* _Record set_:
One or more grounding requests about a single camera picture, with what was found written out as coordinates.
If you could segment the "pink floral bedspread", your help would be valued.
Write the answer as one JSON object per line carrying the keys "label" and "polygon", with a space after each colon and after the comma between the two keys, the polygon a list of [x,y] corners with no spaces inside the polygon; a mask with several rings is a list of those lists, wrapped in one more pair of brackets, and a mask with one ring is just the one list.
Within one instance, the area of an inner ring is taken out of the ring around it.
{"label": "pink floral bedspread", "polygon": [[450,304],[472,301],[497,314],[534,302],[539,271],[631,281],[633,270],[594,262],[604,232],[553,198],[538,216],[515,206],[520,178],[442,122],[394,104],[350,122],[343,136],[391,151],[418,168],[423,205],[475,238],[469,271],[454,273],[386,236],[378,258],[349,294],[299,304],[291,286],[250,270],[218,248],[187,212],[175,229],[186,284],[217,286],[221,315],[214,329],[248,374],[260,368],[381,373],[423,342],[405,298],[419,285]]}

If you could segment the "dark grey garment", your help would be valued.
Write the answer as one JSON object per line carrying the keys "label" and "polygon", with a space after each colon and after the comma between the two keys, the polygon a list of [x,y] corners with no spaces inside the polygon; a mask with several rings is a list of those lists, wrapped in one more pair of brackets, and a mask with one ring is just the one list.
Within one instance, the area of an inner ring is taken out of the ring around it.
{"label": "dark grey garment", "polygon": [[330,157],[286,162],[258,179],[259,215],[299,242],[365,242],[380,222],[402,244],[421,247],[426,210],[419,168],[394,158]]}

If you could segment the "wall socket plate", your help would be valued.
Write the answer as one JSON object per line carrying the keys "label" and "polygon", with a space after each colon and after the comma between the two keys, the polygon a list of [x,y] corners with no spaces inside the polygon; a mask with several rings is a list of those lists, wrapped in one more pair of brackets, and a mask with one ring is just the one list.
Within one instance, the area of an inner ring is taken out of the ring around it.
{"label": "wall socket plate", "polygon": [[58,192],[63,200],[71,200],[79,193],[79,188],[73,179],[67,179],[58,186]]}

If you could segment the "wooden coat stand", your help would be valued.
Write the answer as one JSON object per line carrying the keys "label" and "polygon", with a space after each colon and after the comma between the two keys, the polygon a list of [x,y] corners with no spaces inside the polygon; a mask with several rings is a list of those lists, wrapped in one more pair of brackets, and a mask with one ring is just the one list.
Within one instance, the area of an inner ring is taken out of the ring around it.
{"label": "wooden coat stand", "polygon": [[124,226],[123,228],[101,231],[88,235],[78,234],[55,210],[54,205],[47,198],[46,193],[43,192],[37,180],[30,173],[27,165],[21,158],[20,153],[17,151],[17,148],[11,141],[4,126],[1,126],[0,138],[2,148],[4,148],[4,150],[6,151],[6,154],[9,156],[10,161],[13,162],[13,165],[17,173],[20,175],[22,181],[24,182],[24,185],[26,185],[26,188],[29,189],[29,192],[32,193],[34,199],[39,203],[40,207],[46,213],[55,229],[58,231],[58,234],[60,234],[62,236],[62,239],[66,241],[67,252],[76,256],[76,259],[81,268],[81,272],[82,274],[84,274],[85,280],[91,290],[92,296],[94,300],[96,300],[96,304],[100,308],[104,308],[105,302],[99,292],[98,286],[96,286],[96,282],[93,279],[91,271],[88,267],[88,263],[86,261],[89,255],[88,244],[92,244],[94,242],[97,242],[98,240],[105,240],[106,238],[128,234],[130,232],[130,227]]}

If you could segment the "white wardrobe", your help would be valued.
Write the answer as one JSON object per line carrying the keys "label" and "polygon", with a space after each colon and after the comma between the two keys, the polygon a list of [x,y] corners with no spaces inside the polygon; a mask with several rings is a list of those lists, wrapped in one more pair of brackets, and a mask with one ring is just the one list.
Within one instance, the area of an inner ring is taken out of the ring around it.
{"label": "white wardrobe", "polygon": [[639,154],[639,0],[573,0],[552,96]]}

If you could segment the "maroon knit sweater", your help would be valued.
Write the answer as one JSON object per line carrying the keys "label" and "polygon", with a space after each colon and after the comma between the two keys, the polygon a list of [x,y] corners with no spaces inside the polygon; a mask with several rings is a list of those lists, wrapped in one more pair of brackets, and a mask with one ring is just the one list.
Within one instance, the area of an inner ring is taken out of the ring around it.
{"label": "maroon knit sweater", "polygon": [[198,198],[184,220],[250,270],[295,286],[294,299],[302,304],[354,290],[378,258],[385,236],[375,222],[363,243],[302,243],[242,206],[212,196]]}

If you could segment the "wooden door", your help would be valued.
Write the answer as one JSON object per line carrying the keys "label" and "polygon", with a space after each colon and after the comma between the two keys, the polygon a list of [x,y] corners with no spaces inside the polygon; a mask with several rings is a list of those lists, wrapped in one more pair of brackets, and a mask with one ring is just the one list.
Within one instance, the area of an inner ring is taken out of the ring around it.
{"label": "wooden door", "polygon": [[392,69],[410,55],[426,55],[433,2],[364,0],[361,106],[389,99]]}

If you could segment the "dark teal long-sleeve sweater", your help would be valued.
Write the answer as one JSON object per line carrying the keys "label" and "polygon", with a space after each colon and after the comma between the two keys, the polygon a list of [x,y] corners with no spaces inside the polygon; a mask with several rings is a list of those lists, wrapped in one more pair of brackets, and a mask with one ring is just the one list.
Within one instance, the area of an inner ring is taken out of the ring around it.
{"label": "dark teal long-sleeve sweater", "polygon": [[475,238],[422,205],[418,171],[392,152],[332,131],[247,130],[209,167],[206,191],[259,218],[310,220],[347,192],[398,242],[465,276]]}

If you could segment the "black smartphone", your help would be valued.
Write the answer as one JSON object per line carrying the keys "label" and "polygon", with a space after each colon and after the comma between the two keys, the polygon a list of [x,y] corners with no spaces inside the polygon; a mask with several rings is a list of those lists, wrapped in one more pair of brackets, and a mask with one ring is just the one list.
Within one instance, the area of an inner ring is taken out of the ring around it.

* _What is needed_: A word-for-word copy of the listing is the expected answer.

* _Written solution_:
One or more grounding requests about a single camera picture, with what was found written out as coordinates.
If you could segment the "pink floral bedspread", your help would be valued.
Write the answer as one JSON object per line carrying the keys "label" and "polygon", with a space after each colon and after the comma between the two keys, the polygon a list of [x,y] corners with no spaces inside the polygon; a mask with several rings is a list of those lists, wrapped in one more pair of brackets, and a mask with one ring is just the one list.
Within one instance, the area of an inner ring is taken out of the ring around it.
{"label": "pink floral bedspread", "polygon": [[450,304],[472,301],[497,314],[534,302],[539,271],[631,281],[633,270],[594,262],[604,232],[553,198],[538,216],[515,206],[520,178],[442,122],[394,104],[350,122],[343,136],[391,151],[418,168],[423,205],[475,238],[469,271],[454,273],[386,236],[378,258],[349,294],[299,304],[291,286],[250,270],[218,248],[187,212],[175,229],[186,284],[217,286],[221,315],[214,329],[248,374],[260,368],[381,373],[423,342],[405,298],[419,285]]}

If you could segment the "dark grey garment", your help would be valued.
Write the answer as one JSON object per line carrying the keys "label" and "polygon", with a space after each colon and after the comma between the two keys, the polygon a list of [x,y] corners with no spaces inside the polygon; a mask with several rings is a list of those lists, wrapped in one more pair of brackets, and a mask with one ring is just the one list.
Within one instance, the area of an inner ring is taken out of the ring around it.
{"label": "dark grey garment", "polygon": [[330,157],[286,162],[258,179],[259,215],[299,242],[365,242],[380,222],[402,244],[421,247],[426,210],[419,168],[394,158]]}

If you could segment the "wall socket plate", your help would be valued.
Write the answer as one JSON object per line carrying the keys "label" and "polygon", with a space after each colon and after the comma between the two keys, the polygon a list of [x,y] corners with no spaces inside the polygon; a mask with several rings is a list of those lists, wrapped in one more pair of brackets, and a mask with one ring is just the one list.
Within one instance, the area of an inner ring is taken out of the ring around it.
{"label": "wall socket plate", "polygon": [[58,192],[63,200],[71,200],[79,193],[79,188],[73,179],[67,179],[58,186]]}

If you could segment the "wooden coat stand", your help would be valued.
Write the answer as one JSON object per line carrying the keys "label" and "polygon", with a space after each colon and after the comma between the two keys, the polygon a list of [x,y] corners with no spaces inside the polygon; a mask with several rings is a list of those lists, wrapped in one more pair of brackets, and a mask with one ring is just the one list.
Within one instance, the area of an inner ring is taken out of the ring around it.
{"label": "wooden coat stand", "polygon": [[124,226],[123,228],[101,231],[88,235],[78,234],[55,210],[54,205],[47,198],[46,193],[43,192],[37,180],[30,173],[27,165],[21,158],[20,153],[17,151],[17,148],[11,141],[4,126],[1,126],[0,138],[2,148],[4,148],[4,150],[6,151],[6,154],[9,156],[10,161],[13,162],[13,165],[17,173],[20,175],[22,181],[24,182],[24,185],[26,185],[26,188],[29,189],[29,192],[32,193],[34,199],[39,203],[40,207],[46,213],[55,229],[58,231],[58,234],[60,234],[62,236],[62,239],[66,241],[67,252],[76,256],[76,259],[81,268],[81,272],[82,274],[84,274],[85,280],[91,290],[92,296],[94,300],[96,300],[96,304],[100,308],[104,308],[105,302],[99,292],[98,286],[96,286],[96,282],[93,279],[91,271],[88,267],[88,263],[86,261],[89,255],[88,244],[92,244],[94,242],[97,242],[98,240],[105,240],[106,238],[128,234],[130,232],[130,227]]}

If you could segment the "white wardrobe", your help would be valued.
Write the answer as one JSON object per line carrying the keys "label" and "polygon", with a space after each colon and after the comma between the two keys, the polygon a list of [x,y] corners with no spaces inside the polygon; a mask with several rings is a list of those lists, wrapped in one more pair of brackets, and a mask with one ring is just the one list.
Within one instance, the area of an inner ring is taken out of the ring around it.
{"label": "white wardrobe", "polygon": [[639,154],[639,0],[573,0],[552,96]]}

If you could segment the "maroon knit sweater", your help would be valued.
Write the answer as one JSON object per line carrying the keys "label" and "polygon", with a space after each colon and after the comma between the two keys, the polygon a list of [x,y] corners with no spaces inside the polygon; a mask with several rings is a list of those lists, wrapped in one more pair of brackets, and a mask with one ring is just the one list.
Within one instance, the area of an inner ring is taken out of the ring around it.
{"label": "maroon knit sweater", "polygon": [[198,198],[184,220],[250,270],[295,286],[294,299],[302,304],[354,290],[378,258],[385,236],[375,222],[363,243],[302,243],[242,206],[212,196]]}

If you could segment the "wooden door", your help would be valued.
Write the answer as one JSON object per line carrying the keys "label" and "polygon", with a space after each colon and after the comma between the two keys, the polygon a list of [x,y] corners with no spaces inside the polygon; a mask with several rings is a list of those lists, wrapped in one more pair of brackets, and a mask with one ring is just the one list.
Within one instance, the area of an inner ring is taken out of the ring around it.
{"label": "wooden door", "polygon": [[392,69],[410,55],[426,55],[433,2],[364,0],[361,106],[389,99]]}

If you could segment the "dark teal long-sleeve sweater", your help would be valued.
Write the answer as one JSON object per line carrying the keys "label" and "polygon", with a space after each colon and after the comma between the two keys, the polygon a list of [x,y] corners with no spaces inside the polygon; a mask with several rings is a list of those lists, wrapped in one more pair of brackets, and a mask with one ring is just the one list.
Within one instance, the area of an inner ring is taken out of the ring around it.
{"label": "dark teal long-sleeve sweater", "polygon": [[475,238],[422,205],[418,171],[392,152],[332,131],[247,130],[209,167],[206,191],[259,218],[310,220],[347,192],[398,242],[465,276]]}

If you could segment the "black smartphone", your help would be valued.
Write the answer as one JSON object per line carrying the keys "label" and "polygon", with a space after each colon and after the comma between the two keys, the polygon a list of [x,y] corners with no spaces inside the polygon; a mask with several rings is a list of those lists, wrapped in one more pair of brackets, and a mask with one ring is just the one list.
Within one instance, the area of an inner ring is taken out of the ring around it.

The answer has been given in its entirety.